##### SOURCE INFORMATION

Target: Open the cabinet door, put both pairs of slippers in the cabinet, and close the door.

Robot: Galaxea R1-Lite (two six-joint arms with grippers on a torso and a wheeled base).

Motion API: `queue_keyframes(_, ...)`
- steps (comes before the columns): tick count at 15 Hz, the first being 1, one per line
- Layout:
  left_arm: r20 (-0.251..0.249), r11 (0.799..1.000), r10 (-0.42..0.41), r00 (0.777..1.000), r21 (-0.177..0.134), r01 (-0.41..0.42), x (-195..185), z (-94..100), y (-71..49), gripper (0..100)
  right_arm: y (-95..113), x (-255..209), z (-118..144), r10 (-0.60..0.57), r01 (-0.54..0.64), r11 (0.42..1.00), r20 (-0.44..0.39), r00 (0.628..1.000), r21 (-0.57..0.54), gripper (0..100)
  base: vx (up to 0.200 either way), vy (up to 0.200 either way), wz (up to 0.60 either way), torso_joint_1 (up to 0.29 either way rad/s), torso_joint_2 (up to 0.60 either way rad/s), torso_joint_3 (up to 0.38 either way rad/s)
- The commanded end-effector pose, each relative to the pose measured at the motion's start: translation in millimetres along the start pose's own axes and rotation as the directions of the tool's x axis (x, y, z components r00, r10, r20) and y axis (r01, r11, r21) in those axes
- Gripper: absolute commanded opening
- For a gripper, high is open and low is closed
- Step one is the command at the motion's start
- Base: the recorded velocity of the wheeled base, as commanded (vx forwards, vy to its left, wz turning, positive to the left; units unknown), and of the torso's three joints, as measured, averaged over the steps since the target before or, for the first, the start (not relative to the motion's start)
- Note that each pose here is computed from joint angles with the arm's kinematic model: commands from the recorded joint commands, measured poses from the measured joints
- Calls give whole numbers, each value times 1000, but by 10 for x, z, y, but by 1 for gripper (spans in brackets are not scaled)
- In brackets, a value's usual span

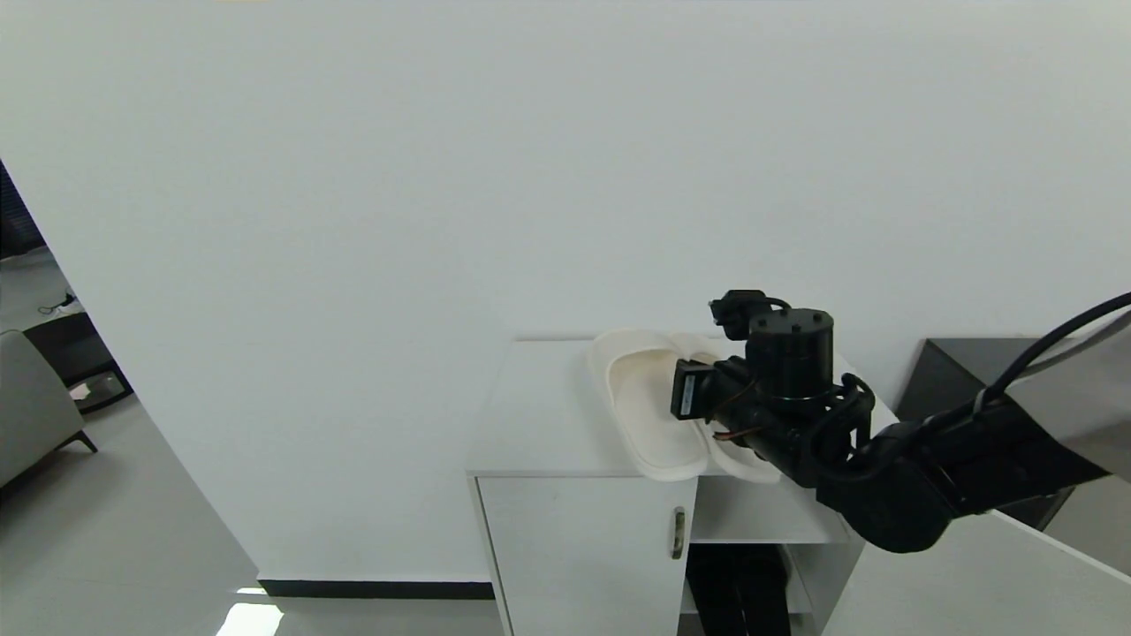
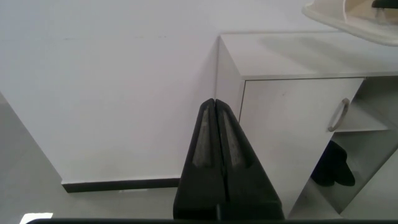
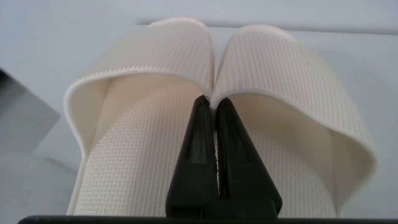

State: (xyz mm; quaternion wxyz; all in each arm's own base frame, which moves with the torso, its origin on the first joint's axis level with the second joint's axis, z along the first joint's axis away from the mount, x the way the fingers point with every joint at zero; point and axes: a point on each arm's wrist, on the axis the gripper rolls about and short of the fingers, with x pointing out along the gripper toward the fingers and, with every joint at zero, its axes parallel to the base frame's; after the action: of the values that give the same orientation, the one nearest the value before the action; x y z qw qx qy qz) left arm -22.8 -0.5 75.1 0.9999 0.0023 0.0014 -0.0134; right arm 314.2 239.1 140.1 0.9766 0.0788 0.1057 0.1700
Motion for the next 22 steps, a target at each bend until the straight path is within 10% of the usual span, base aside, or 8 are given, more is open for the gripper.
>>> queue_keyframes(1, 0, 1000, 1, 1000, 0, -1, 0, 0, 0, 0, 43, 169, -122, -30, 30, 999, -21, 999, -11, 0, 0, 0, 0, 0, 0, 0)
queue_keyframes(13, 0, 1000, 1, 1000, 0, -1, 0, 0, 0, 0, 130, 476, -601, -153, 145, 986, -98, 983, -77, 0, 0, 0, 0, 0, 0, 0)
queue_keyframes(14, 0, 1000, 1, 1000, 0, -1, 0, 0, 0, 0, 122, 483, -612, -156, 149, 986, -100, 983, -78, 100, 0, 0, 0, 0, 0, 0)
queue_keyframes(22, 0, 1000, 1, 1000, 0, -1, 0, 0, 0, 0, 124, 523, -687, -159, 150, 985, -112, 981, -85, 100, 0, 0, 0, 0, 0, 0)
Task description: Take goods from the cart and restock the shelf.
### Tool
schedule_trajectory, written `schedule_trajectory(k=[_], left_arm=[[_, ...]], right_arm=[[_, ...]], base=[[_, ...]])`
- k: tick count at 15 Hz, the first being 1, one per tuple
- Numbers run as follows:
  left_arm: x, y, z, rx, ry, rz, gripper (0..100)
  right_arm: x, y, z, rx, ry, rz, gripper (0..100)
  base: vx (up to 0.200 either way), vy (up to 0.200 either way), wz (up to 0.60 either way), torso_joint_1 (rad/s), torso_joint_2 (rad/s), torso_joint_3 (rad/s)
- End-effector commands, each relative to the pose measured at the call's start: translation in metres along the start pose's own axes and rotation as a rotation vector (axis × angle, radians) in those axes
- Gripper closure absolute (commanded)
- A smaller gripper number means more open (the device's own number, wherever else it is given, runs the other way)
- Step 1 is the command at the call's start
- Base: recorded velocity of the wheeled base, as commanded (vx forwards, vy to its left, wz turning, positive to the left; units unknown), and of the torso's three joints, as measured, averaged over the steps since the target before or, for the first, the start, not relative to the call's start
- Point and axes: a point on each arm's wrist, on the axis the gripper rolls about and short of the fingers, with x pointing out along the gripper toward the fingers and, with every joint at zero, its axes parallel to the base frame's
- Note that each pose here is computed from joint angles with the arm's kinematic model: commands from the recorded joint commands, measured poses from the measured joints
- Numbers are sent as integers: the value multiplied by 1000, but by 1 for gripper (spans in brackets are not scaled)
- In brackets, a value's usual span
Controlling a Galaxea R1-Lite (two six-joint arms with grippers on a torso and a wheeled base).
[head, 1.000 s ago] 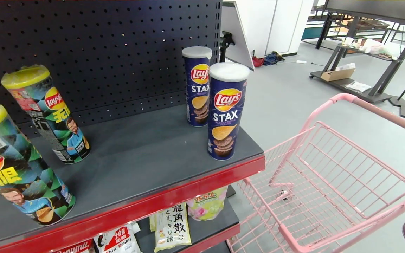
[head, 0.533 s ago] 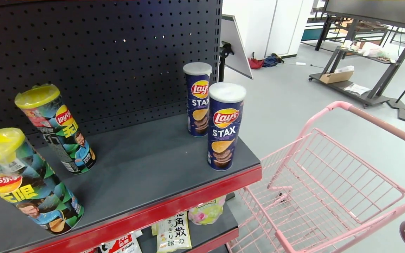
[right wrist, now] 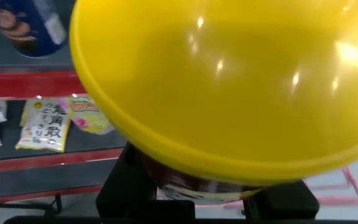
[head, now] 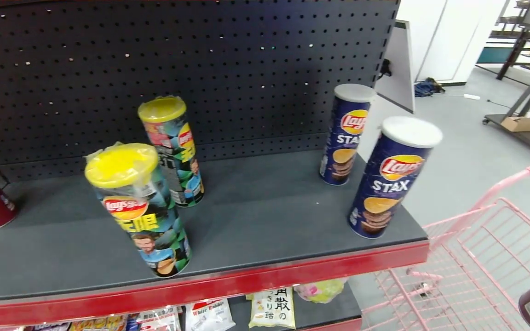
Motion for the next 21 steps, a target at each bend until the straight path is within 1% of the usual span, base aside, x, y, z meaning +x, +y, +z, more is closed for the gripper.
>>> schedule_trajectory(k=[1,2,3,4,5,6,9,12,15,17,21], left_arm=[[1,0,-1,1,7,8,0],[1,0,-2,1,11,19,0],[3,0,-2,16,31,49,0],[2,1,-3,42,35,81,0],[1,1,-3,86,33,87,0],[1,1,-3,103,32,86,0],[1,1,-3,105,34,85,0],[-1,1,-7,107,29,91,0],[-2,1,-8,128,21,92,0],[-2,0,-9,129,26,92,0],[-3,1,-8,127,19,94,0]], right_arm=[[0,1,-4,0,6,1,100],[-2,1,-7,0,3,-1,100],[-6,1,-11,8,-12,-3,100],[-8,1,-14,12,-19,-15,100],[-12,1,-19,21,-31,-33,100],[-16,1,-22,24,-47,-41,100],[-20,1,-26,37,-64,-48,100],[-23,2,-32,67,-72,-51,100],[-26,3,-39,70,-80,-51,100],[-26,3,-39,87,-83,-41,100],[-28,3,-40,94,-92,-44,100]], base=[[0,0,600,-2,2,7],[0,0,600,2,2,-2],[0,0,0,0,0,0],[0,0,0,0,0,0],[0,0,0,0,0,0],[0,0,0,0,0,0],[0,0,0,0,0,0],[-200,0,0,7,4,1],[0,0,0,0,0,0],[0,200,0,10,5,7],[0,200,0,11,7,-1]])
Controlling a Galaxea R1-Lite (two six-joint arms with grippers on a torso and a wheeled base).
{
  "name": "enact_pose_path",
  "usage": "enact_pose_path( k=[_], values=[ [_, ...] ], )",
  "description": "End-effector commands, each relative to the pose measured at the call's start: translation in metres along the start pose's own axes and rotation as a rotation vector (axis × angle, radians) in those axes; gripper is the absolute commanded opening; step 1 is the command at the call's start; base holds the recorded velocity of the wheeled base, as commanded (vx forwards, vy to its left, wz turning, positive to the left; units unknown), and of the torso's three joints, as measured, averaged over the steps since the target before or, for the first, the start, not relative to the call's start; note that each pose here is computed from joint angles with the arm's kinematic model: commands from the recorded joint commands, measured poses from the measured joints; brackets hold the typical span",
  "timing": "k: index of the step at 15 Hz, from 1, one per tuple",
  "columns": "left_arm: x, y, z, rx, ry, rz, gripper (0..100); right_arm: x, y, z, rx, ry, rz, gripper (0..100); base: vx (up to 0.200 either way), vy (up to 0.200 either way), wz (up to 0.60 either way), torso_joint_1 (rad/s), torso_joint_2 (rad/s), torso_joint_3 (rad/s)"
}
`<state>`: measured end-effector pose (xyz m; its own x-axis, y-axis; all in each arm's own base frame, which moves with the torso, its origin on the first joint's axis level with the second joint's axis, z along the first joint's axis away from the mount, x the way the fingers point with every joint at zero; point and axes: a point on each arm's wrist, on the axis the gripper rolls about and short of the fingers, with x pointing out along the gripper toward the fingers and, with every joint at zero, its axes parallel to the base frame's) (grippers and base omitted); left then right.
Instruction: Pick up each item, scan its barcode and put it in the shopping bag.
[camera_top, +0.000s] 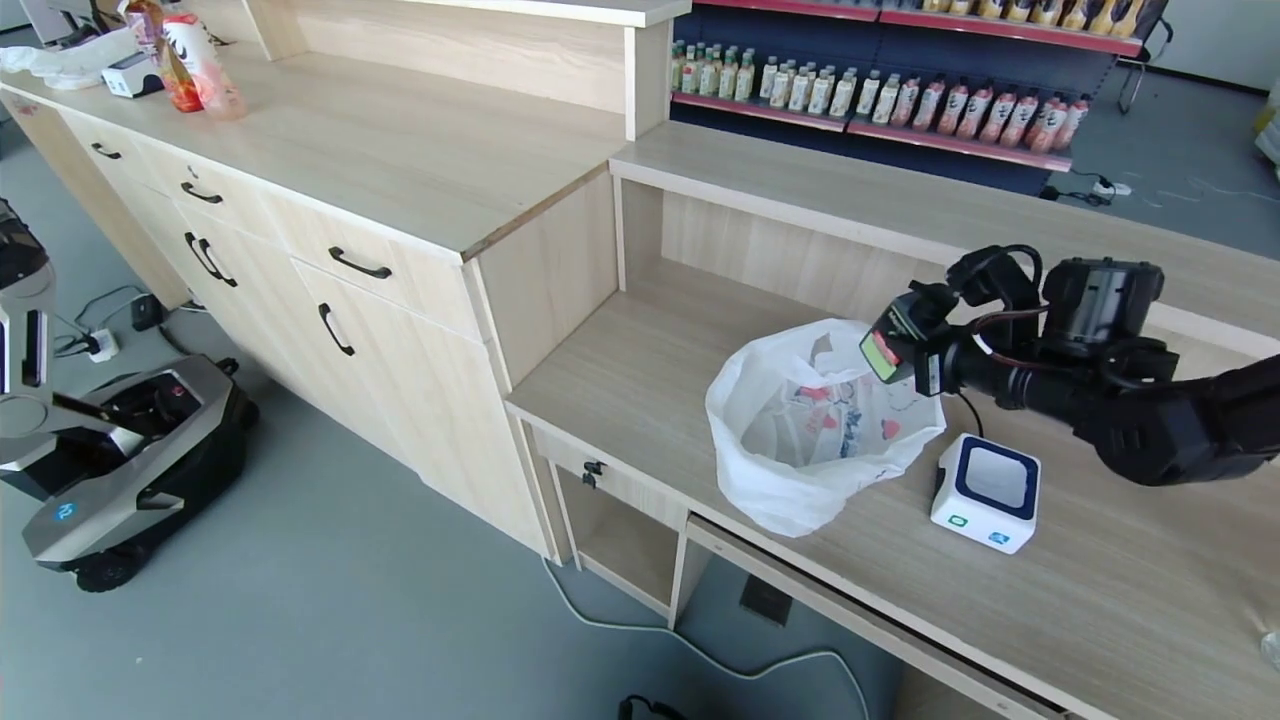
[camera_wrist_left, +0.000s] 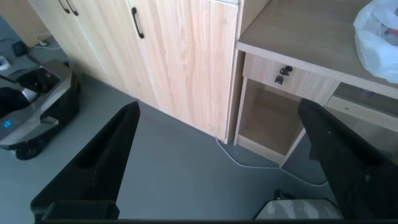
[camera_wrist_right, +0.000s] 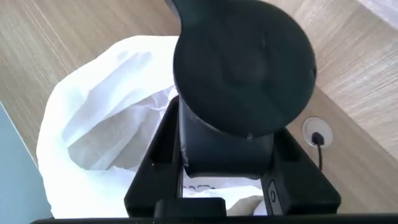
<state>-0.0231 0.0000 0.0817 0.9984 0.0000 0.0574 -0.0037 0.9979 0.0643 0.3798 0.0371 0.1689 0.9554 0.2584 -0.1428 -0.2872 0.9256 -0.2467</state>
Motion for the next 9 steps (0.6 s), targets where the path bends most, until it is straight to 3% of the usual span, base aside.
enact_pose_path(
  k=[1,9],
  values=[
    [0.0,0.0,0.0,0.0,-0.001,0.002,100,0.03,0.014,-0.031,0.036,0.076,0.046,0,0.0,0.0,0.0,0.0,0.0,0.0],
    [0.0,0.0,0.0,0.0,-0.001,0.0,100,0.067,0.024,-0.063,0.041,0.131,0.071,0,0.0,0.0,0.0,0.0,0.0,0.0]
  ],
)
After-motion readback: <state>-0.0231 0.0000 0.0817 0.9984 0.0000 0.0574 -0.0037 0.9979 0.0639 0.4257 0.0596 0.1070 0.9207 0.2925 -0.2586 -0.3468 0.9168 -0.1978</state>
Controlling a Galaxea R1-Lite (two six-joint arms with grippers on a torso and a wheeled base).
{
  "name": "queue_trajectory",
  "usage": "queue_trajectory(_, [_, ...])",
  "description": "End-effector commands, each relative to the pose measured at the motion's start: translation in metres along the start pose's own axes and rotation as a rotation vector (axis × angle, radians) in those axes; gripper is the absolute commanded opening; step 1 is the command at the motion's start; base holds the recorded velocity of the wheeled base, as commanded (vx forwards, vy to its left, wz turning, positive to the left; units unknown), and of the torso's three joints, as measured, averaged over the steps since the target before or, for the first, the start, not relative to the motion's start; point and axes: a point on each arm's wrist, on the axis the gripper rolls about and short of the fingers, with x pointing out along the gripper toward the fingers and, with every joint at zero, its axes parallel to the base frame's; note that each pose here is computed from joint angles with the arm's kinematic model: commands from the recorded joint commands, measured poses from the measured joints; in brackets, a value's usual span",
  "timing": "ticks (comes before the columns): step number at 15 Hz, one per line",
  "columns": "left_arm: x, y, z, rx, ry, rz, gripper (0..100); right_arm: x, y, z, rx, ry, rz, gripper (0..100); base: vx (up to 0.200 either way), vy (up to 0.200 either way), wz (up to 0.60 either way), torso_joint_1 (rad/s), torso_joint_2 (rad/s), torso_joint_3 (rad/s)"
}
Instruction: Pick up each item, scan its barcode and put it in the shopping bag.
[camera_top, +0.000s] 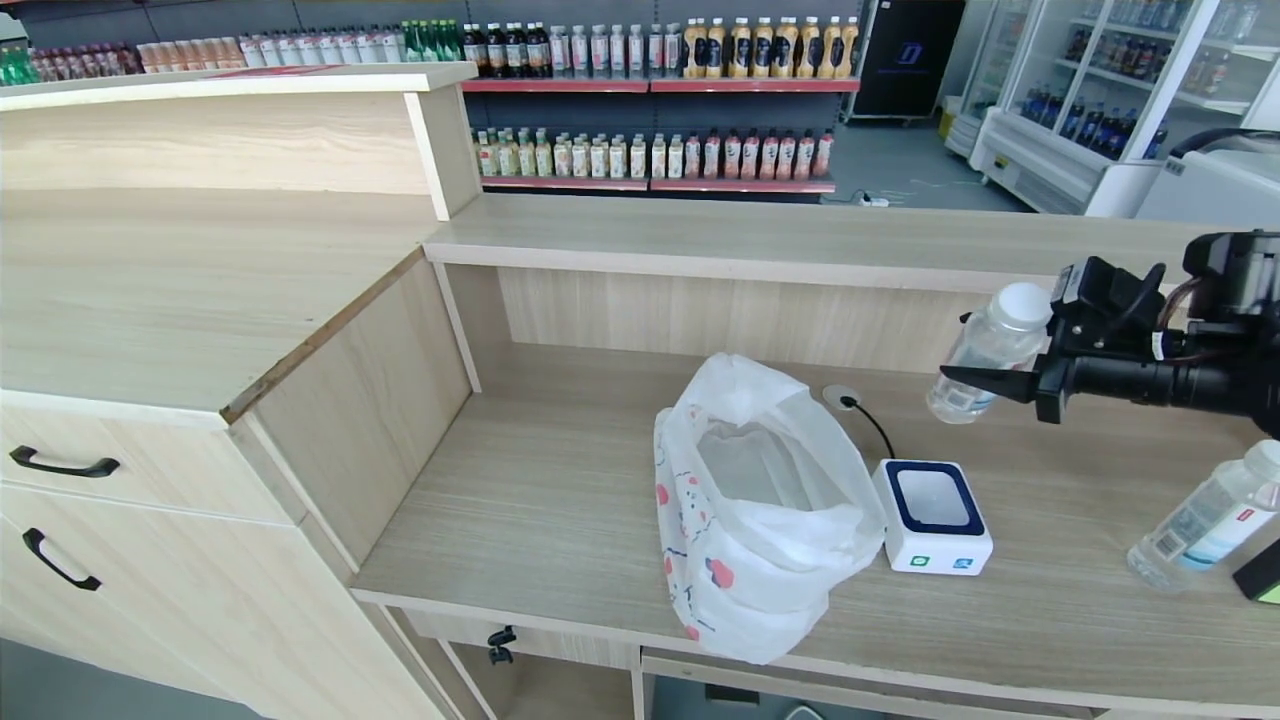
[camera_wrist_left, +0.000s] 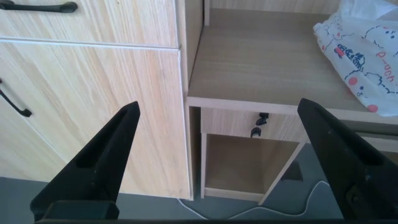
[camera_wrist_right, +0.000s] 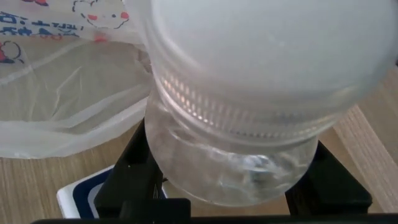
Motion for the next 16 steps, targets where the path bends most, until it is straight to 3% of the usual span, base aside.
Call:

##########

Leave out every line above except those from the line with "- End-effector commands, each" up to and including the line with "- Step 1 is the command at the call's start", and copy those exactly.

- _EXPECTED ANSWER_
- End-effector commands, each relative to the pose measured at the call's start: translation in metres along the start pose's own axes and rotation as a rotation vector (axis × angle, radians) in those axes
- Gripper closure absolute (commanded)
- A smaller gripper number means more open (the device's own number, wherever else it is given, runs the other way)
- Step 1 is the command at the call's start

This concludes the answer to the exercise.